Problem details:
Retype, exactly as they appear below, the lines between the line holding "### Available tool" and the line holding "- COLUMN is", both ends included.

------------------------------------------------------------

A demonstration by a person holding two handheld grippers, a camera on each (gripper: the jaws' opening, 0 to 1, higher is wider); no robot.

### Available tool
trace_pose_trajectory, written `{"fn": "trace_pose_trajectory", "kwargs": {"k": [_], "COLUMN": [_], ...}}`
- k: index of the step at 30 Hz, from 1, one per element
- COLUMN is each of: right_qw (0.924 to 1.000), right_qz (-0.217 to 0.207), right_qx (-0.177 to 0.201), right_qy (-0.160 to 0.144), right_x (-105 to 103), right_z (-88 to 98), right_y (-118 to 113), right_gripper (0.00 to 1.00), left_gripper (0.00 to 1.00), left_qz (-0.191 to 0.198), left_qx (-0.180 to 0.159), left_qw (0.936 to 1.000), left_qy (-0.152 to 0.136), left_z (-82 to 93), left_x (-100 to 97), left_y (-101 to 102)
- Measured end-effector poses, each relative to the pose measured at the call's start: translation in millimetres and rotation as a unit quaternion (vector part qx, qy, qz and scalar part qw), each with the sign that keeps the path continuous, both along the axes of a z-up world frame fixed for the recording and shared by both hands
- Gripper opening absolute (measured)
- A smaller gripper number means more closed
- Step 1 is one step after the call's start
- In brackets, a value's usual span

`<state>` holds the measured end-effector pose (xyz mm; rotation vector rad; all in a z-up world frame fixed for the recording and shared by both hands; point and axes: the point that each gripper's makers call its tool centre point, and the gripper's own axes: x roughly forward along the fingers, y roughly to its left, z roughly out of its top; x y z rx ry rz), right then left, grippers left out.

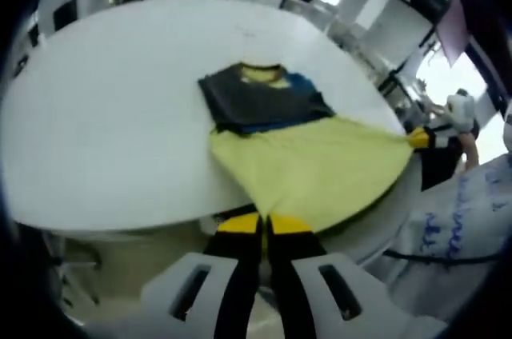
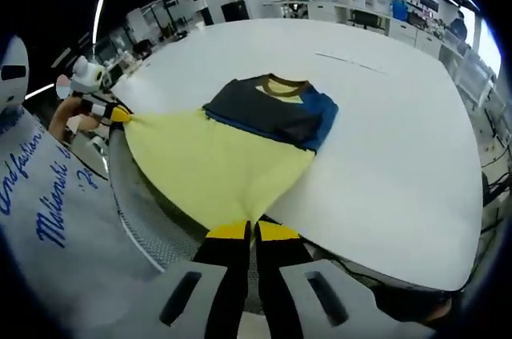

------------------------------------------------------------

Written response:
### Available tool
trace_pose_trajectory, written `{"fn": "trace_pose_trajectory", "kwargs": {"k": [_], "COLUMN": [_], ...}}`
- k: index of the step at 30 Hz, from 1, one per element
- COLUMN is each of: right_qw (0.924 to 1.000), right_qz (-0.217 to 0.207), right_qx (-0.177 to 0.201), right_qy (-0.160 to 0.144), right_x (-105 to 103), right_z (-88 to 98), right_y (-118 to 113), right_gripper (0.00 to 1.00), left_gripper (0.00 to 1.00), left_qz (-0.191 to 0.198), left_qx (-0.180 to 0.159), left_qw (0.936 to 1.000), left_qy (-0.152 to 0.136), left_z (-82 to 93), left_x (-100 to 97), left_y (-101 to 102)

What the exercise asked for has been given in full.